### What the exercise asks
The answer should hold only the line with "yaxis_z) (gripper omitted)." and each line after it through the last line of the material, exactly.

### Source material

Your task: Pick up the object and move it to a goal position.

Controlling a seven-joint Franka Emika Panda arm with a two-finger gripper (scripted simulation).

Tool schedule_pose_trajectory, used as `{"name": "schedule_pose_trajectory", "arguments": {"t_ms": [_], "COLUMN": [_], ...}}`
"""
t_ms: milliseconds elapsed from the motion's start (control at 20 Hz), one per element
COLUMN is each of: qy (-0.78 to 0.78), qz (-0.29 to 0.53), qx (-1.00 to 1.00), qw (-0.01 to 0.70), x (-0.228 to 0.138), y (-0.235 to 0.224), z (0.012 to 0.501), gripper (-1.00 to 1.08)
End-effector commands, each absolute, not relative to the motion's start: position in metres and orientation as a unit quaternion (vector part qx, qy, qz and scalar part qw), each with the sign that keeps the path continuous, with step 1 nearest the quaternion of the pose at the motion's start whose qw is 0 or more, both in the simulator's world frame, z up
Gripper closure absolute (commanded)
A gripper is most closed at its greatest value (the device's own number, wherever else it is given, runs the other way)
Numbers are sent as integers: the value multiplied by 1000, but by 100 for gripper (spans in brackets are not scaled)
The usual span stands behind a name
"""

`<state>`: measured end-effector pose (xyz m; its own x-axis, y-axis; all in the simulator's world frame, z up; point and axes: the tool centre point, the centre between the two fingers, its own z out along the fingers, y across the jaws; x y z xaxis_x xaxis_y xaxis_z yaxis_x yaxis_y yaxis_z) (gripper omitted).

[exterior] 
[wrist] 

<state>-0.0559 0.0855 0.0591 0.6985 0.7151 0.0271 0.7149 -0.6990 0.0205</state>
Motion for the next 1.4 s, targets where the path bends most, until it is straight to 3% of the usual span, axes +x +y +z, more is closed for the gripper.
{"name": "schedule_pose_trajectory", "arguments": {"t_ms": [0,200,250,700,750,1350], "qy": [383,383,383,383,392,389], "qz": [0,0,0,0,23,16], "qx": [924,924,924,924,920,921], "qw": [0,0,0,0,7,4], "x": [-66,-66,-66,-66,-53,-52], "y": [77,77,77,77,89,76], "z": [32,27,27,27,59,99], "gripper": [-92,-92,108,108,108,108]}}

### Solution to the exercise
`<state>`: measured end-effector pose (xyz m; its own x-axis, y-axis; all in the simulator's world frame, z up; point and axes: the tool centre point, the centre between the two fingers, its own z out along the fingers, y across the jaws; x y z xaxis_x xaxis_y xaxis_z yaxis_x yaxis_y yaxis_z) (gripper omitted).

[exterior] 
[wrist] 

<state>-0.0559 0.0855 0.0591 0.6985 0.7151 0.0271 0.7149 -0.6990 0.0205</state>
Motion for the next 1.4 s, targets where the path bends most, until it is straight to 3% of the usual span, axes +x +y +z, more is closed for the gripper.
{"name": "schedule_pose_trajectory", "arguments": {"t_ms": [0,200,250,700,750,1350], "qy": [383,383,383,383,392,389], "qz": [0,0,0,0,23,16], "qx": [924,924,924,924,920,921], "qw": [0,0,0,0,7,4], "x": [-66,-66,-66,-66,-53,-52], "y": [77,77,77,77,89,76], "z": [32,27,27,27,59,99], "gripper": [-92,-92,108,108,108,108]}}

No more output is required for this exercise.